§ ACTIVITY: Only the lines from the top of the material through the line containing "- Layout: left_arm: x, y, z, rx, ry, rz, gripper" should be restated, each one exactly.

++++ INFORMATION SUPPLIED ++++

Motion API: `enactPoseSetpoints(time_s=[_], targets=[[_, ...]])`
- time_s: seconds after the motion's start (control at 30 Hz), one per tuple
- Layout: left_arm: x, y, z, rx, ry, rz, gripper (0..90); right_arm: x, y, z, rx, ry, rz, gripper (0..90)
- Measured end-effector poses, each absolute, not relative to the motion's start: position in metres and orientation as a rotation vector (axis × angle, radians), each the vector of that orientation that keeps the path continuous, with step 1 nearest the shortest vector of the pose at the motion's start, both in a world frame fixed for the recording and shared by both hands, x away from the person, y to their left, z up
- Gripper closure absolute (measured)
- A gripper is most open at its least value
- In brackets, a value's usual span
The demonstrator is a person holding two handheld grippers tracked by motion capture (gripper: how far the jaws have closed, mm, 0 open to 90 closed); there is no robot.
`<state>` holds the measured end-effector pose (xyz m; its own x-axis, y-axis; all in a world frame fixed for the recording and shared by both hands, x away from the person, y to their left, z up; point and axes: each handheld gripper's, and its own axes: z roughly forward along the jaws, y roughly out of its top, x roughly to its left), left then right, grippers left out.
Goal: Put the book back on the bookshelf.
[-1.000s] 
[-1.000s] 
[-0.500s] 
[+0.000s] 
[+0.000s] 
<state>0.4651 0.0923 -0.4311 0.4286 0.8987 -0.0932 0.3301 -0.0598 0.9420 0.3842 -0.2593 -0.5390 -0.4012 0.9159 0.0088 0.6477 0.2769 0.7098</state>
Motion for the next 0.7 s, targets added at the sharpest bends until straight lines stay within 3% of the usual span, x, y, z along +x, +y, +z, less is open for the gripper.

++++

§ OUTPUT:
Motion API: `enactPoseSetpoints(time_s=[_], targets=[[_, ...]])`
- time_s: seconds after the motion's start (control at 30 Hz), one per tuple
- Layout: left_arm: x, y, z, rx, ry, rz, gripper (0..90); right_arm: x, y, z, rx, ry, rz, gripper (0..90)

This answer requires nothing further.